Requirement
Without the pictures, give the listing below again exactly.

Data segment
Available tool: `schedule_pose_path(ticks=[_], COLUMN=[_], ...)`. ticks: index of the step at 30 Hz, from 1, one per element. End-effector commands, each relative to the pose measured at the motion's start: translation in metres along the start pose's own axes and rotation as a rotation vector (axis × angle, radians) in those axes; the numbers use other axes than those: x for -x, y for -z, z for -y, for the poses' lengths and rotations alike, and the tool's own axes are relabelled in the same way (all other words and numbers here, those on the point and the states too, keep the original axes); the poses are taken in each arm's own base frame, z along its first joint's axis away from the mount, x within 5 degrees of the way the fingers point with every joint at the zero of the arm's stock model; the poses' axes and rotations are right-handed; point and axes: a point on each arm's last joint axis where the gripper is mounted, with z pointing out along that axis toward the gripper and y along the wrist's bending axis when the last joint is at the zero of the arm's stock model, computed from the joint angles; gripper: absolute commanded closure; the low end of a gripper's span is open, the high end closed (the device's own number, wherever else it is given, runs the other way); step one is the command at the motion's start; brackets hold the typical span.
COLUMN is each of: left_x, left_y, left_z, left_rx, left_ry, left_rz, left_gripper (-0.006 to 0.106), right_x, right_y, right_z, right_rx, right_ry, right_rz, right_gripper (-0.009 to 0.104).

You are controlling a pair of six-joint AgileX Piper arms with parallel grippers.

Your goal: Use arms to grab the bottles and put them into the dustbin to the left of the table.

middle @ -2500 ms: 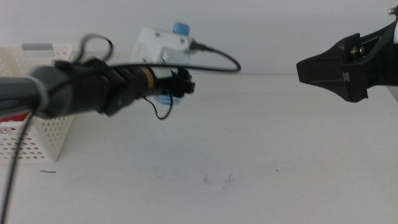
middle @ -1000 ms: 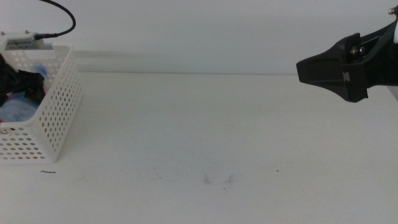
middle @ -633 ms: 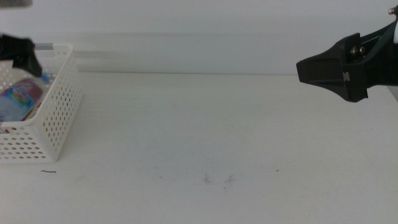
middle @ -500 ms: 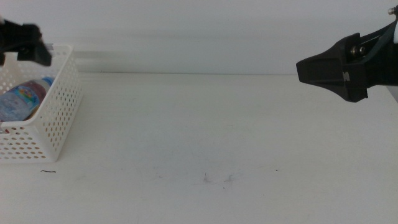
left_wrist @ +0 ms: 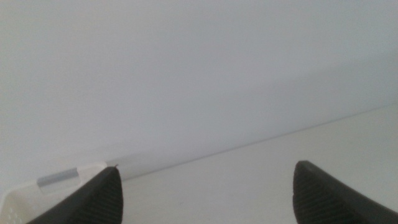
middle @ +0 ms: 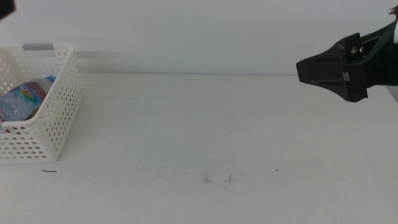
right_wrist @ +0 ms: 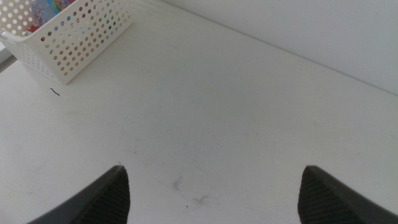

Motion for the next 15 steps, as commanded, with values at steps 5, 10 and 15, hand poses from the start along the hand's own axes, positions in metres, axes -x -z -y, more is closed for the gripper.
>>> schedule_pose_path(ticks=[5,10,15], left_x=[-0.0008,0.0014,0.0016], left_y=[0.0096,0.0097,0.0097], left_z=[0.0025,0.0035,0.0035], left_rx=[-0.007,-0.019,-0.018], left_ry=[0.016,0.037,0.037], left_rz=[0.029,0.053,0.055], left_gripper=[0.007,0.007,0.007], right_x=[0.0027,0.0027,0.0027], right_y=[0.0032,0.0032,0.0032], right_z=[-0.0005,-0.0005,-0.0005], right_rx=[-0.001,-0.001,-0.001], right_ry=[0.009,0.009,0.009], right_rz=[0.024,0.024,0.024], right_gripper=[0.007,0.007,0.007])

Answer area
Available tool: `schedule_pose_path(ticks=[_], COLUMN=[_], ...)`. ticks: index of the step at 30 Hz, from 1, one per element. End-effector commands, each relative to the pose measured at the motion's start: translation in metres along the start pose's own axes and rotation as a rotation vector (axis × angle, radians) in those axes; the numbers use other axes than those: x for -x, y for -z, z for -y, for the poses' lengths and rotations alike, and the tool's own axes are relabelled in the same way (all other words and numbers here, those on the point and the states too, keep the original axes); the poses are taken in each arm's own base frame, z along its first joint's axis away from the mount, x within 5 degrees of the way the fingers point with every joint at the zero of the arm's stock model; the poses' axes and rotations are right-handed; point and axes: a point on each arm's last joint axis where the gripper is mounted, with z pointing out along that axis toward the gripper and y along the wrist's bending axis when the last joint is at the zero of the arm's stock model, computed from the joint angles; gripper: absolute commanded closure; the low end of a gripper's span is open, the high end closed (the device's own number, wherever else it is given, runs the other way); step one is the command at the motion's start; brackets hold the typical span.
COLUMN is each of: left_x, left_y, left_z, left_rx, left_ry, left_rz, left_gripper (-0.006 to 0.106), right_x, right_y, right_z, right_rx, right_ry, right_rz, right_gripper (-0.009 to 0.104).

You are controlling a pair of six-joint AgileX Piper arms with parallel grippers.

Your goal: Use arms to grab the bottles and put them into the dustbin to the left of the table.

middle @ -2500 ms: 
middle @ -1000 ms: 
middle @ -633 ms: 
middle @ -500 ms: 
left_wrist @ +0 ms: 
middle @ +0 ms: 
right_wrist @ +0 ms: 

Motion for the next 15 steps, as commanded, with values at steps 5, 10 and 15, hand poses from the start along the hand's own axes, positions in metres, axes -x -z -y, more is closed for the gripper.
>>> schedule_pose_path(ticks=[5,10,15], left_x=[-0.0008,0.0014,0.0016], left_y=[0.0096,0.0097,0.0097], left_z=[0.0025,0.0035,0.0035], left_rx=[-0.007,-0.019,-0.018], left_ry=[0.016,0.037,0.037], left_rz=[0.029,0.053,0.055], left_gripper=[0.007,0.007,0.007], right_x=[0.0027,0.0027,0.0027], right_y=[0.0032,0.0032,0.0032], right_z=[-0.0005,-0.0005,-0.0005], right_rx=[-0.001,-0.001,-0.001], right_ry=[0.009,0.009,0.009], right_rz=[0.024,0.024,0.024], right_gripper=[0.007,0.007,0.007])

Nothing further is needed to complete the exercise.